The Inevitable Caliphate?
2013
While in the West 'the Caliphate\" evokes overwhelmingly negative images, throughout Islamic history it has been regarded as the ideal Islamic polity. In the wake of the \"Arab Spring\" and the removal of long-standing dictators in the Middle East, in which the dominant discourse appears to be one of the compatibility of Islam and democracy, reviving the Caliphate has continued to exercise the minds of its opponents and advocates. Reza Pankhurst's book contributes to our understanding of Islam in politics, the path of Islamic revival across the last century and how the popularity of the Caliphate in Muslim discourse waned and later re-emerged. Beginning with the abolition of the Caliphate, the ideas and discourse of the Muslim Brotherhood, Hizb ut-Tahrir, al-Qaeda and other smaller groups are then examined.
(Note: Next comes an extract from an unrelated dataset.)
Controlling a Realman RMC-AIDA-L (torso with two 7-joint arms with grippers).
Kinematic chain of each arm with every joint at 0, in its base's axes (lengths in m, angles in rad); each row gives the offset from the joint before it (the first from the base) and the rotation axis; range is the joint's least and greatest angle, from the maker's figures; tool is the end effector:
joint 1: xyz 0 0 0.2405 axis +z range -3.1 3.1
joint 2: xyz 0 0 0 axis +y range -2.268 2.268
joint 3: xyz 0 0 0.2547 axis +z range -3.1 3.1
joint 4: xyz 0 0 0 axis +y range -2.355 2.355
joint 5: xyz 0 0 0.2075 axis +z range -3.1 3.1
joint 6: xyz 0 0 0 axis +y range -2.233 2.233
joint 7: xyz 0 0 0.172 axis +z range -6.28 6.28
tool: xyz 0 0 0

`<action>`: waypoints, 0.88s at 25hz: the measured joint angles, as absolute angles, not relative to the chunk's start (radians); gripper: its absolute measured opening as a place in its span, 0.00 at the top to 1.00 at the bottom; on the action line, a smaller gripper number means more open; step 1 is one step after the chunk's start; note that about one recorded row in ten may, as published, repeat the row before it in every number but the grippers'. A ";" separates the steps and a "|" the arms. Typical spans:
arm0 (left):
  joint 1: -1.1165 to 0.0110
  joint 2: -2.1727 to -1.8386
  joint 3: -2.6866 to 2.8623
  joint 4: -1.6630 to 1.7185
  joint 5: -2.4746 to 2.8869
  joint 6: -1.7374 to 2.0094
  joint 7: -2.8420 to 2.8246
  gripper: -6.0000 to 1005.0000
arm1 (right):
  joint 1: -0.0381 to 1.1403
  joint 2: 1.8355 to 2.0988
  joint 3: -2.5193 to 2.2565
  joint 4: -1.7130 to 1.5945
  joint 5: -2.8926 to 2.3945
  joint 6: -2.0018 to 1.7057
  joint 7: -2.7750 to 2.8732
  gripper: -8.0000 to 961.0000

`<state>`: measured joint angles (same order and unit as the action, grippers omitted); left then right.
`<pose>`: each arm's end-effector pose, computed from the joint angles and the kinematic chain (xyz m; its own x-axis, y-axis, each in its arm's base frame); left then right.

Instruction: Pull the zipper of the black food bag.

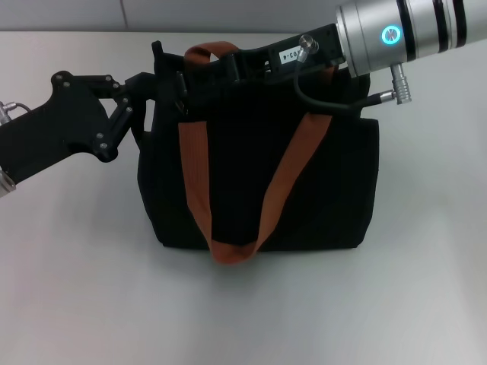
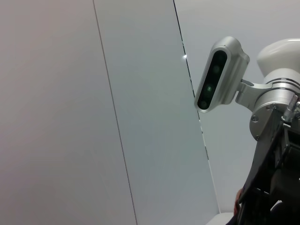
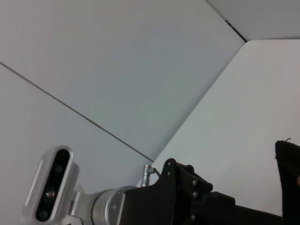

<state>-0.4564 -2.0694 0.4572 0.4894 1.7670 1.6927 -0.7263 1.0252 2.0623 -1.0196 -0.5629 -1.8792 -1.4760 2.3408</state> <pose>-0.2561 0.3218 0.0135 0.7418 -0.2051 0.6385 0.2409 -0.8070 -0.5392 0.0634 0.3930 -0.0698 0.5847 -0.7780 -0.2299 -0.7119 -0.6279 0.3146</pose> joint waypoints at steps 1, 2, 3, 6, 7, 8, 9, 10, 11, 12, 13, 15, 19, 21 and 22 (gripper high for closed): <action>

A comparative analysis highlights the core commonalities as well as differences between the various movements and individuals, and suggests that as movements struggle to re-establish a polity which expresses the unity of the ummah (or global Islamic community), the Caliphate has alternatively been ignored, had its significance minimised or denied, reclaimed and promoted as a theory and symbol in different ways, yet still serves as a political ideal for many.